Getting the most from estate planning

Contrary to public opinion, estate planning is about much more than making a will. The purpose of an estate plan is to make sure that, in the event of your death, your family is taken care of and your money is used in the way in which you choose.

Naturally, we all have different priorities when it comes to this area, be it providing for family, paying for school fees or donating to charity. Regardless of your personal situation, here are some tips for planning your estate effectively:

  • Consider your options

    If a valid will is not in existence when you die, you will be unable to control how your assets are distributed. Regularly reviewing your will is crucial to ensuring that it reflects your current circumstances, as is making sure that the beneficiary designations for plans like RRSPs and RRIFs are up-to-date.

    Provincial legislation can impact your plans, particularly if you are governed by more than one province or country so make sure that you factor this in too.

    Think about whether you would prefer to leave your estate to beneficiaries outright or through trusts. If you own a business, a family succession plan can be a good way to achieve this.

  • Appoint your representatives

    You should consider who you wish to be legal guardians for your children, as well as those who will hold powers of attorney and be executors and trustees for your estate. These roles come with a lot of responsibility therefore care should be taken when making your choice.

  • Consider using trusts

    You can set up an inter vivos trust while you are alive whereas a testamentary trust comes into effect when you die. Trusts can be an effective method of providing income to members of your family in certain situations and it is worth looking into whether or not they would work for you.

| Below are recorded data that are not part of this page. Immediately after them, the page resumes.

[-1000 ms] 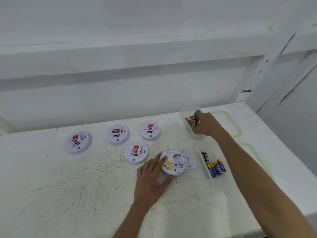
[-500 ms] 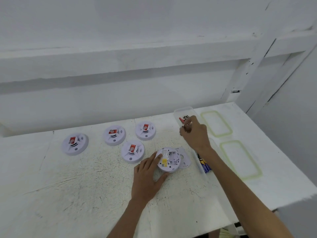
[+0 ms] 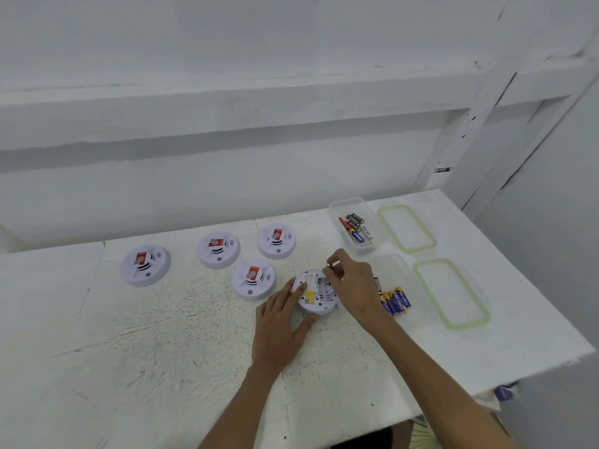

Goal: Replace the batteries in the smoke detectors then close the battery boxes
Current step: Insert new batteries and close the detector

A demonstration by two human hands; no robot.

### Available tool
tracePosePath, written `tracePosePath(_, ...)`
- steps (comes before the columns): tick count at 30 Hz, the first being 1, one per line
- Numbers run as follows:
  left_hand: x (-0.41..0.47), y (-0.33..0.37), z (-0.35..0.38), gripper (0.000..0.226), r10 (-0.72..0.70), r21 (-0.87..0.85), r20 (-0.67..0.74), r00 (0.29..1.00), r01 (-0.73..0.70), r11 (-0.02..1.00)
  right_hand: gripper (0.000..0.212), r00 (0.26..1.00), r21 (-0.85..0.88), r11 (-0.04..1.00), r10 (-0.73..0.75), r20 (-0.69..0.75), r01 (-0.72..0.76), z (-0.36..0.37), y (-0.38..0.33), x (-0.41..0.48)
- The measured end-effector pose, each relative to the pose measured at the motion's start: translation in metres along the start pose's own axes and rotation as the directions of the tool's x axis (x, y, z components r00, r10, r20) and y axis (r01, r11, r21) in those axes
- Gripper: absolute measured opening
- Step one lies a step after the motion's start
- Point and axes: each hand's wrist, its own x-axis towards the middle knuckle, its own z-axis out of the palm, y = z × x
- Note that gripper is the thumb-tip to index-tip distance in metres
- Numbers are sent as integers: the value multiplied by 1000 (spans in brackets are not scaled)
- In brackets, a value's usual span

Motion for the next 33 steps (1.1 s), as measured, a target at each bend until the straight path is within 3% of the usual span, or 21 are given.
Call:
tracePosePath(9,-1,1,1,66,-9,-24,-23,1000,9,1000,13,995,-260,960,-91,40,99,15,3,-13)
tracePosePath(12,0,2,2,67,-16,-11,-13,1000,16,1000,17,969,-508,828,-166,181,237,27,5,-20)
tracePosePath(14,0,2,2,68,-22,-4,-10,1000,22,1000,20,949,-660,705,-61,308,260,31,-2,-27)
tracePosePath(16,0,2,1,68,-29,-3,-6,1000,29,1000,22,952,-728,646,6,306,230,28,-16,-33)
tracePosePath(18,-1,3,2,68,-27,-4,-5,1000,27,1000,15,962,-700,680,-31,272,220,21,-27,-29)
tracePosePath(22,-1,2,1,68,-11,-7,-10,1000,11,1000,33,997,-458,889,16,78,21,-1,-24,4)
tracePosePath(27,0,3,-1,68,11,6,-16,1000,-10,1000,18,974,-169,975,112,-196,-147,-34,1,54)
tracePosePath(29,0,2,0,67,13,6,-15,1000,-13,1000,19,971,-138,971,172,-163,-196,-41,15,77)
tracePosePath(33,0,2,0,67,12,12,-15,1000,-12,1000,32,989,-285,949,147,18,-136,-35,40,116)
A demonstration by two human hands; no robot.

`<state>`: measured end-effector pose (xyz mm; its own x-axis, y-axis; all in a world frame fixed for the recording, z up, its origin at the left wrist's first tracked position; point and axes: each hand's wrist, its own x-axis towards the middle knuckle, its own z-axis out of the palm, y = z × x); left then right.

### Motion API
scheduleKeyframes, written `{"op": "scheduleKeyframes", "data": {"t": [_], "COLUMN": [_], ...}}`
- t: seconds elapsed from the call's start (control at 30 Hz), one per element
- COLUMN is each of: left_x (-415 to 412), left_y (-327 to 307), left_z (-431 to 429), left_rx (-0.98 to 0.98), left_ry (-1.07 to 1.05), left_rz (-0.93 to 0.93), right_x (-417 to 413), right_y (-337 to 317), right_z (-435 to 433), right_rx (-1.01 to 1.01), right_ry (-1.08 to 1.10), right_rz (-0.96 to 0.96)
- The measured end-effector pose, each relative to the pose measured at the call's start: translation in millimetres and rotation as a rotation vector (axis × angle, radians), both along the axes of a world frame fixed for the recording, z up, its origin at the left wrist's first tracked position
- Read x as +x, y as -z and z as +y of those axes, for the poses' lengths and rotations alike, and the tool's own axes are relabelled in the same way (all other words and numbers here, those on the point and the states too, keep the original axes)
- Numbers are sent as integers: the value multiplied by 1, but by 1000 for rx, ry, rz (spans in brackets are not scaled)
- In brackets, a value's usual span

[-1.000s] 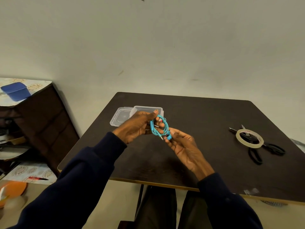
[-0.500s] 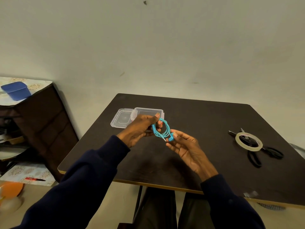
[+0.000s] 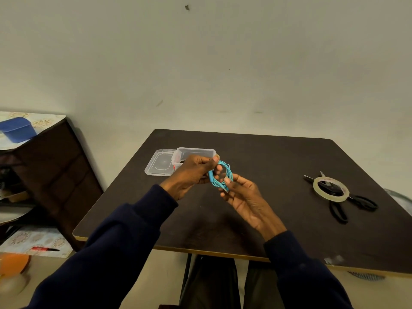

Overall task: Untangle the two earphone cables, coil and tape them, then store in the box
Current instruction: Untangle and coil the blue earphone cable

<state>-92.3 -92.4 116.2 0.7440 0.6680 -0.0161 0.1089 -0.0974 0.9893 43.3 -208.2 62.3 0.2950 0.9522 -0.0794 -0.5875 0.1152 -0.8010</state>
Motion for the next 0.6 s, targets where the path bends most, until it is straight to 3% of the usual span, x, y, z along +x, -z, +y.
{"op": "scheduleKeyframes", "data": {"t": [0.37,0.6], "left_x": [22,34], "left_y": [1,36], "left_z": [4,3], "left_rx": [-65,-137], "left_ry": [62,62], "left_rz": [60,170], "right_x": [24,45], "right_y": [17,28], "right_z": [-10,-39], "right_rx": [-4,-126], "right_ry": [-6,172], "right_rz": [84,-196]}}
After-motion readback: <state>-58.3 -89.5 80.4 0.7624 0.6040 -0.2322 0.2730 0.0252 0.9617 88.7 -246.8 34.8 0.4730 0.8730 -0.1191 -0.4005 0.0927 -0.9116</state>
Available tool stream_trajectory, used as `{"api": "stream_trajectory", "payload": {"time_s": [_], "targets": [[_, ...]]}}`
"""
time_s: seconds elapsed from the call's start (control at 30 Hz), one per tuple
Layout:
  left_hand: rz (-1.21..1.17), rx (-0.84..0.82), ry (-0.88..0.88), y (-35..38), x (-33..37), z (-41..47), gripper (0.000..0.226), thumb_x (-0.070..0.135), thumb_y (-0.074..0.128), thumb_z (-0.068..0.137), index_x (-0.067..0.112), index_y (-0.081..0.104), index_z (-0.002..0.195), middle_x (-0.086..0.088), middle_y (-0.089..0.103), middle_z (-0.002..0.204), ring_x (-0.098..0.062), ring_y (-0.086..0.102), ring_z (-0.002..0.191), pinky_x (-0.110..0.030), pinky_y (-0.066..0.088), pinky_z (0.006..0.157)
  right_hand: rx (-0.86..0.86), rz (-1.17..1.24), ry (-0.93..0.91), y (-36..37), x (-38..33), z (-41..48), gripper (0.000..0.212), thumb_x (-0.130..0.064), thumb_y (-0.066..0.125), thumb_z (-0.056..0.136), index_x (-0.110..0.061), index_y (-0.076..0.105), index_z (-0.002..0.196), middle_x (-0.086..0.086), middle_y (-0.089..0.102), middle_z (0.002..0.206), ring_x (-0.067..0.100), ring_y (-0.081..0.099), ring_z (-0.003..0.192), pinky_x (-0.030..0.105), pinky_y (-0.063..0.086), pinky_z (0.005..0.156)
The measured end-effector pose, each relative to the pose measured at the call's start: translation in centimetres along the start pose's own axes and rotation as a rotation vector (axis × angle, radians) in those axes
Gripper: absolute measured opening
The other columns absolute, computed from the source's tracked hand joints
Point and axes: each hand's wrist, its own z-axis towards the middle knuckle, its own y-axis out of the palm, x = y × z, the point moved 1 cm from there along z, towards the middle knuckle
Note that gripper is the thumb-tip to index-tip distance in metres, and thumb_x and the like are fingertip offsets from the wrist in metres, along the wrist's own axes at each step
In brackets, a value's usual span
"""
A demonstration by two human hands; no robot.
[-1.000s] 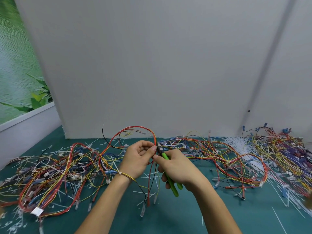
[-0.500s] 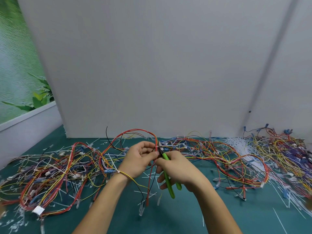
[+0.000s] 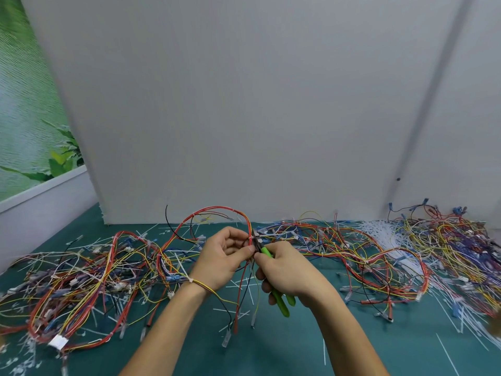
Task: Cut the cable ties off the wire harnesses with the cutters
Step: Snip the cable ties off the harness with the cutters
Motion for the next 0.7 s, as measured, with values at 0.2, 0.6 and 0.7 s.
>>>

  • Think about jointly-owned assets

    It can be common for parents to register their adult child as joint owner of assets in order to reduce future probate fees. Though a popular option, problems can also arise so, as above, you should consider to what extent this option may or may not suit your own personal situation.

  • Estate freezing

    It is possible to freeze the growth of your family business, for example, at a moment in time to allow your beneficiaries to take advantage of the growth at a later date.

  • U.S assets

    If you are a U.S citizen who lives in Canada or, conversely, a Canadian with property ownership in the U.S you would familiarise yourself with U.S regulations, as a tax is imposed on estates.